[PROBLEM TO SOLVE] Reproduce the following entries verbatim, each one complete.
(SOURCE MATERIAL begins)
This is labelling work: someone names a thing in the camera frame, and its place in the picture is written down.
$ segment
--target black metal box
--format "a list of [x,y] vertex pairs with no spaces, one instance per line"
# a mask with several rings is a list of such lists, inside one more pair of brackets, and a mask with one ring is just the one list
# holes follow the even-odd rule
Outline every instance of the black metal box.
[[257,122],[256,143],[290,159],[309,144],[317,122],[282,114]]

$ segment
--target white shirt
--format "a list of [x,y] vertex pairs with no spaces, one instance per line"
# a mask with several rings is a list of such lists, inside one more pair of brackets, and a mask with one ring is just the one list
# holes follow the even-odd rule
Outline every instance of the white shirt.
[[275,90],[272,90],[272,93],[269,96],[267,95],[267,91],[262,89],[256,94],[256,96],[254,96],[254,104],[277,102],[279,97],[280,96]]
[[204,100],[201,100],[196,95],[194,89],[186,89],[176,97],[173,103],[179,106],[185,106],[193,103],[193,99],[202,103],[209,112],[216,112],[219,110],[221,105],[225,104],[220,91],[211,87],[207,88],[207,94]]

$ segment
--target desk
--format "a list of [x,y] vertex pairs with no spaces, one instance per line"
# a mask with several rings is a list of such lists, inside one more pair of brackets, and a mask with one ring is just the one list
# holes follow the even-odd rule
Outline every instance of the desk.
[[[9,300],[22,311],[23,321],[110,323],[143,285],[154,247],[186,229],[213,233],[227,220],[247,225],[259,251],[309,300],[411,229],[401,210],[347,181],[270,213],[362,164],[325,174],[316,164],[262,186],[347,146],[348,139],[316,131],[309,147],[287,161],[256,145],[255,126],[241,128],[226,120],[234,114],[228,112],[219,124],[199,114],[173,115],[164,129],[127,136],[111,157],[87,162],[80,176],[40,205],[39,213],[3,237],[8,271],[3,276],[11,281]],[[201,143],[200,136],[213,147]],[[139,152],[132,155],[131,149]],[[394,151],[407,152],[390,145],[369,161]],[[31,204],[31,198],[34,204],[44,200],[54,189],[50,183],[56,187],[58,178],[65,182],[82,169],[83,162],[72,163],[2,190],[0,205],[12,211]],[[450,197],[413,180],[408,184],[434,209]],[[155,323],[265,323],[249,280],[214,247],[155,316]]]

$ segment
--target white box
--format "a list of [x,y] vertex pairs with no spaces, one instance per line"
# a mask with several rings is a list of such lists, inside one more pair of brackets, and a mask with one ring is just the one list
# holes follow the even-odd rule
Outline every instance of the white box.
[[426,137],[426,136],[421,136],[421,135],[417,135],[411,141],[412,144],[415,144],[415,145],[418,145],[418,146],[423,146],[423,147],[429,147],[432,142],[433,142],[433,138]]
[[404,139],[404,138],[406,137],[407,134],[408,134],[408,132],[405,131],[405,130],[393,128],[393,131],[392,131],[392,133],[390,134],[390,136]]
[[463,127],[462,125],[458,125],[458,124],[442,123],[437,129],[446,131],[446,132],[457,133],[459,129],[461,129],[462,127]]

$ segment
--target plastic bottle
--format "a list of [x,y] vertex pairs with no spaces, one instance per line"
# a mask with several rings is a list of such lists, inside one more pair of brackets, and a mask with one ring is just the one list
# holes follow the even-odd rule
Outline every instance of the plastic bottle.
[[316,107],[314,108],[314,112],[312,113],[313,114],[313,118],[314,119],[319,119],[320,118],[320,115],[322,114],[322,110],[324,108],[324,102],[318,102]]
(SOURCE MATERIAL ends)
[RESPONSE TO THE TASK]
This is labelling work: someone names a thing in the camera frame, and its place in the picture is written down.
$ segment
--target black metal box
--format "a list of [x,y] vertex pairs with no spaces, one instance per line"
# a mask with several rings is a list of such lists, inside one more pair of brackets, and a mask with one ring is just the one list
# holes follow the even-odd rule
Outline every instance of the black metal box.
[[257,122],[256,143],[290,159],[309,144],[317,122],[282,114]]

$ segment
--target white shirt
--format "a list of [x,y] vertex pairs with no spaces, one instance per line"
# a mask with several rings is a list of such lists, inside one more pair of brackets, and a mask with one ring is just the one list
# holes follow the even-odd rule
Outline every instance of the white shirt.
[[275,90],[272,90],[272,93],[269,96],[267,95],[267,91],[262,89],[256,94],[256,96],[254,96],[254,104],[277,102],[279,97],[280,96]]
[[204,100],[201,100],[196,95],[194,89],[186,89],[176,97],[173,103],[179,106],[185,106],[193,103],[193,99],[202,103],[209,112],[216,112],[219,110],[221,105],[225,104],[220,91],[211,87],[207,88],[207,94]]

$ segment
--target desk
--format "a list of [x,y] vertex pairs with no spaces, one instance per line"
# a mask with several rings is a list of such lists, inside one more pair of brackets, and a mask with one ring is just the one list
# holes follow the even-odd rule
Outline every instance of the desk.
[[[9,300],[22,311],[23,321],[110,323],[143,285],[154,247],[186,229],[213,233],[227,220],[247,225],[259,251],[309,300],[411,229],[401,210],[347,181],[270,213],[362,164],[325,174],[316,164],[262,186],[347,146],[348,139],[316,131],[309,147],[287,161],[256,145],[255,126],[241,128],[226,120],[234,114],[228,112],[219,124],[199,114],[173,115],[164,129],[127,136],[111,157],[87,162],[80,176],[40,205],[39,213],[3,237],[8,271],[3,276],[11,281]],[[201,143],[200,136],[213,147]],[[139,152],[132,155],[131,149]],[[394,151],[407,152],[390,145],[369,161]],[[31,204],[31,198],[34,204],[44,200],[54,189],[50,183],[56,187],[58,178],[65,182],[82,169],[83,162],[72,163],[2,190],[0,205],[12,211]],[[450,197],[413,180],[408,184],[434,209]],[[155,323],[265,323],[249,280],[214,247],[155,316]]]

$ segment
--target white box
--format "a list of [x,y] vertex pairs with no spaces, one instance per line"
# a mask with several rings is a list of such lists, inside one more pair of brackets, and a mask with one ring is just the one list
# holes follow the even-odd rule
Outline every instance of the white box.
[[426,137],[426,136],[421,136],[421,135],[417,135],[411,141],[412,144],[415,144],[415,145],[418,145],[418,146],[423,146],[423,147],[429,147],[432,142],[433,142],[433,138]]
[[404,139],[404,138],[406,137],[407,134],[408,134],[408,132],[405,131],[405,130],[393,128],[393,131],[392,131],[392,133],[390,134],[390,136]]
[[463,127],[462,125],[458,125],[458,124],[442,123],[437,129],[446,131],[446,132],[457,133],[459,129],[461,129],[462,127]]

$ segment
--target plastic bottle
--format "a list of [x,y] vertex pairs with no spaces, one instance per line"
# a mask with several rings is a list of such lists, inside one more pair of brackets, and a mask with one ring is just the one list
# holes follow the even-odd rule
Outline every instance of the plastic bottle.
[[316,107],[314,108],[314,112],[312,113],[313,114],[313,118],[314,119],[319,119],[320,118],[320,115],[322,114],[322,110],[324,108],[324,102],[318,102]]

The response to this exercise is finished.